— THE PROBLEM —
When a line in the entries below contains "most", tally it; give the tally with nothing added.

Dataset items:
● ● ●

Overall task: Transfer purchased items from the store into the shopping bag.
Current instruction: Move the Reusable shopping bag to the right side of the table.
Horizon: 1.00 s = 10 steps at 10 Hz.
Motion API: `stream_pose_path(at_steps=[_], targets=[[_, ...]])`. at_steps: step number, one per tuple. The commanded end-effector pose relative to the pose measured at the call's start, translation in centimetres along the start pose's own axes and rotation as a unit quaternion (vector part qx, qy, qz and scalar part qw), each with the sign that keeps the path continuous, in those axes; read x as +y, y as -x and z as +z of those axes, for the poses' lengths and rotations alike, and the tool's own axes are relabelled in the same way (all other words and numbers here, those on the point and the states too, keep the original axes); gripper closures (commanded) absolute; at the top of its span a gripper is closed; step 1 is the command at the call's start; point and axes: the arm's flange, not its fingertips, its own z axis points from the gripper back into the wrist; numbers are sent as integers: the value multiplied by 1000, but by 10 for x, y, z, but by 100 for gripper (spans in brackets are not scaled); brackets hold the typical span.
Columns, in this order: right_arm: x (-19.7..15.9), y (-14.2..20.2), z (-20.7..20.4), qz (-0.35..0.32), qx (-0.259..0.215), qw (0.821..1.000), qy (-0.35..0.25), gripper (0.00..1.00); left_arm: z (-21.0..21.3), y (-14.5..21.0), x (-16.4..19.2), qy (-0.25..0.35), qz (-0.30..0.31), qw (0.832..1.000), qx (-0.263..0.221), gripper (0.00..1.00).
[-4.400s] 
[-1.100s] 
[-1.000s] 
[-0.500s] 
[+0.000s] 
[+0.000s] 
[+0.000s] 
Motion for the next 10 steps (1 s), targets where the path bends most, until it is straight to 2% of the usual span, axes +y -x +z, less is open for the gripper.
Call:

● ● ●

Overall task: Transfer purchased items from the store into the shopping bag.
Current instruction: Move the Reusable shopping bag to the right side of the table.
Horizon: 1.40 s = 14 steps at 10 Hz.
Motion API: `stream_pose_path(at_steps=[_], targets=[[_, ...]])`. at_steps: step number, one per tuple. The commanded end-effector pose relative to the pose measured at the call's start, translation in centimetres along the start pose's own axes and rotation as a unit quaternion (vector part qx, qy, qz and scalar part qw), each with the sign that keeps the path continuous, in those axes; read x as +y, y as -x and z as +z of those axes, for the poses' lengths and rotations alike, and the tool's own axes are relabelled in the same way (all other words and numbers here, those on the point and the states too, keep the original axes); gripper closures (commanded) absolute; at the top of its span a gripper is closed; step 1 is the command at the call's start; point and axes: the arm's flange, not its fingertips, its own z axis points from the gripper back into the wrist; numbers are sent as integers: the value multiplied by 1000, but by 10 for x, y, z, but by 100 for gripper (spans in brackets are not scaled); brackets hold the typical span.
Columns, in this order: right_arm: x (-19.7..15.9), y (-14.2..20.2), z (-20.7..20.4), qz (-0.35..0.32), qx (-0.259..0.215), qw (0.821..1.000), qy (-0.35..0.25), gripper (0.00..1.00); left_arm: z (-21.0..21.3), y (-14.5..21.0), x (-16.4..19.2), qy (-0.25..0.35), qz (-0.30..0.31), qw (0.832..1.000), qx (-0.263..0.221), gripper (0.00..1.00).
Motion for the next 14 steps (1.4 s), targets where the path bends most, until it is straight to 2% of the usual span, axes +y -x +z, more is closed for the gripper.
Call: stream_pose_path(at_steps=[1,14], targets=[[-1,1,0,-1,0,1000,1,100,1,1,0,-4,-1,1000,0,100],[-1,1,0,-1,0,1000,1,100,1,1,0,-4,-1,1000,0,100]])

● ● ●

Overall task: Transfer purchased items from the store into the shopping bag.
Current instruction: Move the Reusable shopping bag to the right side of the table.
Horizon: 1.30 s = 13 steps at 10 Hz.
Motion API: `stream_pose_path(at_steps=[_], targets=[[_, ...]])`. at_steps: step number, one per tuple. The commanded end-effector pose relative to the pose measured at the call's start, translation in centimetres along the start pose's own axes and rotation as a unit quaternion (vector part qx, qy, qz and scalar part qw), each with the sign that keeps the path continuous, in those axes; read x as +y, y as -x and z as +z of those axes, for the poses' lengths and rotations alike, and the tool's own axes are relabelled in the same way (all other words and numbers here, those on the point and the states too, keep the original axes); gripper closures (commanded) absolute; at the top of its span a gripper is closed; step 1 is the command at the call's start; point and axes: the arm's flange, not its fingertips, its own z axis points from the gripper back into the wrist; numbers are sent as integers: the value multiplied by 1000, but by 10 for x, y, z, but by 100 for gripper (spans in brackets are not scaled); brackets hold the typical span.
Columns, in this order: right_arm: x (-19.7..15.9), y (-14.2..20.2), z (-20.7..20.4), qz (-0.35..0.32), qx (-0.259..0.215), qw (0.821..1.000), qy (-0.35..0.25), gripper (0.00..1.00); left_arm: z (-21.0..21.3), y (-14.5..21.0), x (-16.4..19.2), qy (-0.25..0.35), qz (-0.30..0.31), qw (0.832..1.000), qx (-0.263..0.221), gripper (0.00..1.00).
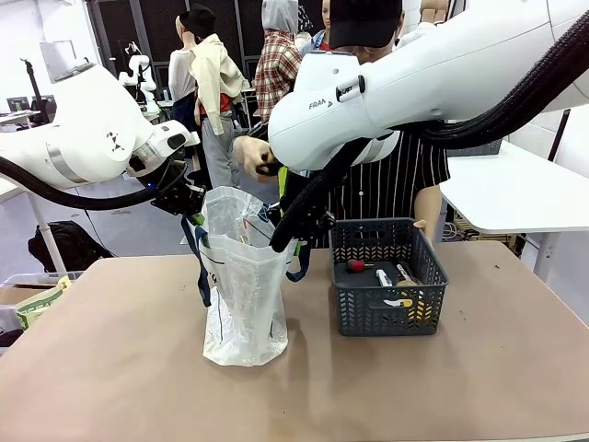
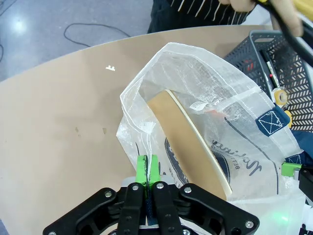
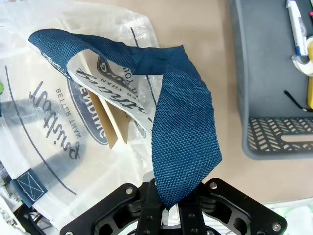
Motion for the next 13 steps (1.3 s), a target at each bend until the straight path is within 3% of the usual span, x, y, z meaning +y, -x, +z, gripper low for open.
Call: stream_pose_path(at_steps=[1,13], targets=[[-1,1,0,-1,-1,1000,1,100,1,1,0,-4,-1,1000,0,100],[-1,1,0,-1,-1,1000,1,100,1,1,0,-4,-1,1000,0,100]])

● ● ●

— ANSWER BOX —
2